Work to be completed: The part to set down runs from the first line of the data below through the line with "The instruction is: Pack", inclusive; write it exactly and leave out the pictures.

===

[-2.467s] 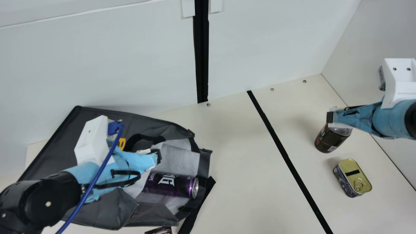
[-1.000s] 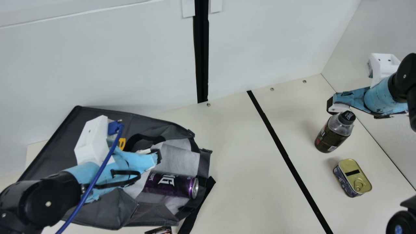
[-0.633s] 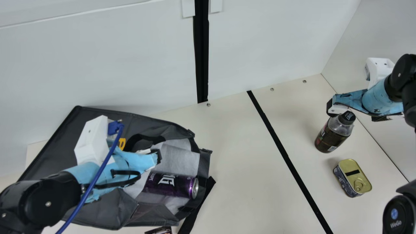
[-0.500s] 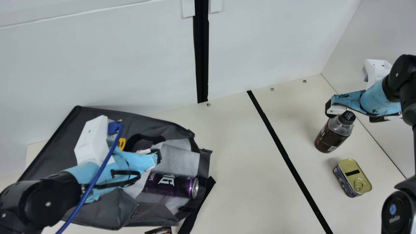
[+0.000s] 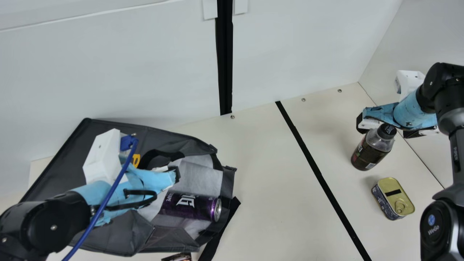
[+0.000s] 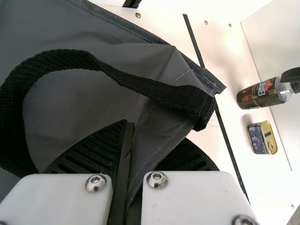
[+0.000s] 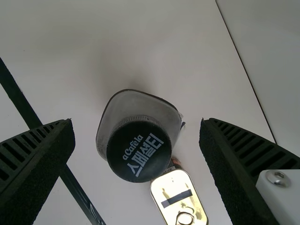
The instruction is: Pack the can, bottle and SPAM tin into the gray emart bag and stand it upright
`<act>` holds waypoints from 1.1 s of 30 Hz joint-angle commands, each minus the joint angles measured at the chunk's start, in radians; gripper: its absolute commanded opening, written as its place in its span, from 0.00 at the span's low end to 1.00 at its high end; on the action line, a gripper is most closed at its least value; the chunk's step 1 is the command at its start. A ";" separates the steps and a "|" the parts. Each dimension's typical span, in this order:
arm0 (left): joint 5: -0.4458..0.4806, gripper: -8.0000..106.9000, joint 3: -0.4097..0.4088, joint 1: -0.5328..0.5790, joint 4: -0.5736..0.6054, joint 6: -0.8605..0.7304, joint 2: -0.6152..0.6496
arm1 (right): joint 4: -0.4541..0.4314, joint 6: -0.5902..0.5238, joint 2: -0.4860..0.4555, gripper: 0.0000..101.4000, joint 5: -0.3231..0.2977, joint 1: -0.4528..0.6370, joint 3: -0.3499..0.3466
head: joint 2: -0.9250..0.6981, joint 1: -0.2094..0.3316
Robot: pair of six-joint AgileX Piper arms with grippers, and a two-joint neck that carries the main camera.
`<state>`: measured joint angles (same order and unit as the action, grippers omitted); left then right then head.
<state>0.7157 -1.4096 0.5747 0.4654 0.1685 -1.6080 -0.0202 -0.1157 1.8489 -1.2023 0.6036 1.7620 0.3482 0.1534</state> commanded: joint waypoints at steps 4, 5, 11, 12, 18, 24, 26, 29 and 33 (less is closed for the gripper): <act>0.000 0.00 0.000 0.000 0.000 0.000 0.000 | -0.003 -0.001 0.008 0.87 0.000 -0.001 0.000 | 0.001 0.021; 0.000 0.00 0.000 0.000 0.000 0.000 0.000 | -0.001 -0.001 0.009 0.81 0.000 -0.001 0.000 | 0.001 0.021; 0.000 0.00 0.000 0.000 0.000 0.000 0.000 | 0.001 0.003 0.010 0.41 -0.003 -0.004 -0.004 | 0.001 0.021; 0.000 0.00 0.000 0.000 0.000 0.000 0.000 | 0.000 0.004 0.009 0.34 -0.004 -0.004 -0.005 | 0.001 0.021; 0.000 0.00 0.000 0.000 0.000 0.000 0.000 | -0.003 0.005 0.001 0.00 -0.010 -0.006 -0.008 | 0.001 0.021; 0.000 0.00 0.000 0.000 0.000 0.000 0.000 | 0.002 0.002 -0.012 0.00 -0.016 -0.009 -0.004 | 0.001 0.021; 0.000 0.00 0.000 0.000 0.000 0.000 0.000 | 0.005 0.000 -0.018 0.00 -0.018 -0.011 -0.002 | 0.001 0.021; 0.000 0.00 0.000 0.000 0.000 0.000 0.000 | 0.010 -0.006 -0.029 0.00 -0.018 -0.015 -0.004 | 0.001 0.021; 0.000 0.00 0.000 0.000 0.000 0.000 0.000 | 0.017 -0.023 -0.045 0.00 -0.018 -0.019 -0.009 | 0.001 0.021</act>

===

Response for this exercise:
[-2.467s] 
[-1.000s] 
[-0.633s] 
[-0.500s] 
[+0.000s] 
[+0.000s] 
[+0.000s] 
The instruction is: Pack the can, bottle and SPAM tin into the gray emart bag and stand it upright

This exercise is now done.